MJ - I know what you mean, it makes me v. nervous too. But from what we've been told the BM of the little ones we've been linked to has been given every opportunity to get it right before the placement order was granted so fingers crossed it'll be ok. What a journey this is eh?!!! 

Lots of love to all
Sarah
xxx


----------



## Old Timer (Jan 23, 2005)

Wynnster

Big ((((HUGS)))) Sweetie, you are such a strong and lovely lady.  I don't think any of us would think bad of BM fighting for her child, this terrible situation and the pain has been caused by SS.  If there was any thought that she would appeal intros should have been put on hold until after the decision regardless of what they think, in order to save the child and you this anguish.

Love
OT x


----------



## dawny36 (Mar 28, 2007)

Wynster,

I am overwhelmed at how brave you are been I hope this mess is sorted out soon for all your sakes.

Be kind to yourselves

Dawny
xx


----------



## superal (May 27, 2005)

Wynnster - I agree you are one brave lady & your doing all the rights things.
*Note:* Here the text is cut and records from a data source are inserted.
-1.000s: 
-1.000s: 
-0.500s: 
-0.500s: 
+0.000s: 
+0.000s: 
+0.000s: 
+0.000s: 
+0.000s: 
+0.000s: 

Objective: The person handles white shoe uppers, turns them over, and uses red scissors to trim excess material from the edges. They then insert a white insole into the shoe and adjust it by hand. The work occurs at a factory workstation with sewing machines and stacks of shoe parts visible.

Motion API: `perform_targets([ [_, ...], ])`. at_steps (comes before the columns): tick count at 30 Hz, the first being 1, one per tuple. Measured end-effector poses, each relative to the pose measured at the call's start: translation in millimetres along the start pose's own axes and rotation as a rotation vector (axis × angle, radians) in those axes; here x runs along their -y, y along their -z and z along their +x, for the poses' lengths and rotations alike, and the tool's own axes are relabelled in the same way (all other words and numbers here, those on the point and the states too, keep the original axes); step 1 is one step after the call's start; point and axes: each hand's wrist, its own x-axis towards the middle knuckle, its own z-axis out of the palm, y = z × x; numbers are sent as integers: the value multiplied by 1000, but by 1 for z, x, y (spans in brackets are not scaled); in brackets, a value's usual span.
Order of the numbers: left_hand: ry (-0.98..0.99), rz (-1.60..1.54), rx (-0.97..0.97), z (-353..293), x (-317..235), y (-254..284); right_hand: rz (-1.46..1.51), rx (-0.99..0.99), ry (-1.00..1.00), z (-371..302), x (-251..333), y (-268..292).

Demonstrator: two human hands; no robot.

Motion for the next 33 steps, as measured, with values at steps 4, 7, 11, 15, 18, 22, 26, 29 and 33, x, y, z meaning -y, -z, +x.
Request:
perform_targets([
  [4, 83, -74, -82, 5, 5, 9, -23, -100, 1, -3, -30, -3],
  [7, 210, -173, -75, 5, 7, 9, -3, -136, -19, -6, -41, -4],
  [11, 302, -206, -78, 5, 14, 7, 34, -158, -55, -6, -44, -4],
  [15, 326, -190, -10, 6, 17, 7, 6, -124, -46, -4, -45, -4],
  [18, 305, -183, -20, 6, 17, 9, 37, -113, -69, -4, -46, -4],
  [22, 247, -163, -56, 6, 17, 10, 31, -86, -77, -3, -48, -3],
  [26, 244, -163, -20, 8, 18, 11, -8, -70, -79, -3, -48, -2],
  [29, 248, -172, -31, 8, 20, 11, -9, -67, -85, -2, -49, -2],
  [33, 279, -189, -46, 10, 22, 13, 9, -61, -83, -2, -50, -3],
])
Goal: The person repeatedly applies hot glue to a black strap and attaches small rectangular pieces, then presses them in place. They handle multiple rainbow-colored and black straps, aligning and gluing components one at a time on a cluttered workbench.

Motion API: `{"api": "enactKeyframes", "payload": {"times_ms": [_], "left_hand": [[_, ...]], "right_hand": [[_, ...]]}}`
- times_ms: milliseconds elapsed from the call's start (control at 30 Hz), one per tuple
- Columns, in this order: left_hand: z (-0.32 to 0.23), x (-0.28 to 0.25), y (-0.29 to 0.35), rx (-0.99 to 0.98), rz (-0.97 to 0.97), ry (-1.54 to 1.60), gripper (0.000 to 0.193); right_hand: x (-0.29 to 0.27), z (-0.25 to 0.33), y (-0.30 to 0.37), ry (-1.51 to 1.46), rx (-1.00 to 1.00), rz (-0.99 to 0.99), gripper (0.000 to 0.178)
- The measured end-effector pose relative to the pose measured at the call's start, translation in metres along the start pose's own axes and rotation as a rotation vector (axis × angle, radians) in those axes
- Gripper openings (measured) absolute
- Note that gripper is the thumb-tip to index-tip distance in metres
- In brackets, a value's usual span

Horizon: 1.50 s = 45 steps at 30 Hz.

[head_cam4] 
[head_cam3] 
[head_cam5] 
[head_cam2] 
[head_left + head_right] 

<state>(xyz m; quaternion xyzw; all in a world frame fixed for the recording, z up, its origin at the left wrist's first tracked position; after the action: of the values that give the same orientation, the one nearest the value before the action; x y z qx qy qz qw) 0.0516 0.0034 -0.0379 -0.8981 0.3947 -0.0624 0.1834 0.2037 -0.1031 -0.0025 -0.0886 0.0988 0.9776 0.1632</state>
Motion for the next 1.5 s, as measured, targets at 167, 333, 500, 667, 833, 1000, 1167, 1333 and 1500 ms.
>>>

I don't blame you for not hating the BM, she has done like you said the right thing any Mum would do, just wished it hadn't got to this point for youthough. 

I felt the same way about the BPs of the baby we fostered, they deserved to get their DD back, it hurt at the time & like you I closed her bedroom door for a long time and couldn't go in there. It took me a while to heal and say well done to them, they loved their DD & their DD only needed me for a short period of time in her life.  My DD who we adopted after concurrency, needs me for the rest of her life & if that door hadn't closed the other one wouldn't have opened for our DD.

Stay strong.

Love
Andrea
x


----------



## BunBun (Apr 25, 2004)

I'm so sorry to hear your news.
Just sending you a  .


----------



## Spaykay (Nov 29, 2006)

Only just found this. You are being so strong as you must be heartbroken. You are wonderful to feel that way about the BM and I hope LO settles well.   Hugs and stength to you.  

Kay xxx


----------



## cindyp (Apr 7, 2003)

Wynnster, I am so sorry to read this news.  You must be heartbroken, you never forget the loss of a baby however that baby came into your life, but I know from experience that in time things will ease.  As Andrea says, one door closing can lead to another opening and hopefully the SS can one day bring some joy to your life rather than messing up so badly and causing so much heartache.


 

Cindy


----------



## Cheshire Cheese (Apr 19, 2005)

Hi ya,

Just spotted this myself and i cant believe what has happened. I also have every admiration  for you and your husband on how you have dealt with the situation.
Don't anybody ever tell you Adoption is an easy ride.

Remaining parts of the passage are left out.